Calculate the frequency of the light emitted when an electron in a hydrogen atom makes each transitions.?
n=4 => n=3 ? v = ________________ s^-1
n=5 => n=1 ?
n=5 => n=4 ?
n=6 => n=5 ?
I got the first one correct (1.6*10^14) but the rest i am getting wrong. Can anyone help me solve the last 3 questions?
You were probably doing it right. Frequencies just can’t be negative. So don’t add the negative sign.
#2
1/wavelength = R(1/1^2 - 1/5^2)
Then c = f*w and solve for f.
To calculate the frequency of light emitted when an electron in a hydrogen atom makes a transition, you can use the Rydberg formula:
1/λ = R_H * (1/n_final^2 - 1/n_initial^2)

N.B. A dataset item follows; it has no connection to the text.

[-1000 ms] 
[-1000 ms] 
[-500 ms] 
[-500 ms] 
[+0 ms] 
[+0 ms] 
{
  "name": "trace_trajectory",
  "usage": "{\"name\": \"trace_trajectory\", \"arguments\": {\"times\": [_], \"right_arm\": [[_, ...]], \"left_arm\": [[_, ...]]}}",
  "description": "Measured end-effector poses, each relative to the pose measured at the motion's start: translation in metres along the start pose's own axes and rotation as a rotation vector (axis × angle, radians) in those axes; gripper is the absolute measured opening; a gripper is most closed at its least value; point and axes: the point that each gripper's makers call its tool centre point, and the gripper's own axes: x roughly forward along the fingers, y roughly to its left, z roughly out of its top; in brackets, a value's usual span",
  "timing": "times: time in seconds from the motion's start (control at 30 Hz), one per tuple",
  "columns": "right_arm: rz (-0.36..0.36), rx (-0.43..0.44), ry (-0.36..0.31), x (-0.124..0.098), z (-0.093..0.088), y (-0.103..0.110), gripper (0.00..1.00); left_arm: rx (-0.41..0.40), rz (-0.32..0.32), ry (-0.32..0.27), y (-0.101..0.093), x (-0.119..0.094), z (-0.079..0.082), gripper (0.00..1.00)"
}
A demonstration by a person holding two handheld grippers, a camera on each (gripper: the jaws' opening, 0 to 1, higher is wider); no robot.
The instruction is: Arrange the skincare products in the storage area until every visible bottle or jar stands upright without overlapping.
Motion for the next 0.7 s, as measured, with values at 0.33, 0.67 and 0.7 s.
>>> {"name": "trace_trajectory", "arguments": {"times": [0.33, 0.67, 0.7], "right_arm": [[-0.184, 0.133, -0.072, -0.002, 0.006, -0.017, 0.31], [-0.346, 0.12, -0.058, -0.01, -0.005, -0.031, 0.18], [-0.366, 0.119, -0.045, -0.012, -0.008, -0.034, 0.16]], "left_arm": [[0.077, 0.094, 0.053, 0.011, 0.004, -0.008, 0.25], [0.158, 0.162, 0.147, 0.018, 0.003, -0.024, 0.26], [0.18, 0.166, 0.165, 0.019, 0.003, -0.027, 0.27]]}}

where λ is the wavelength of light emitted, R_H is the Rydberg constant for hydrogen (approximately 1.097 × 10^7 m^-1), and n_initial and n_final are the initial and final energy levels of the electron, respectively.
To convert wavelength to frequency, you can use the equation:
v = c / λ
where v is the frequency, c is the speed of light in a vacuum (approximately 2.998 × 10^8 m/s), and λ is the wavelength.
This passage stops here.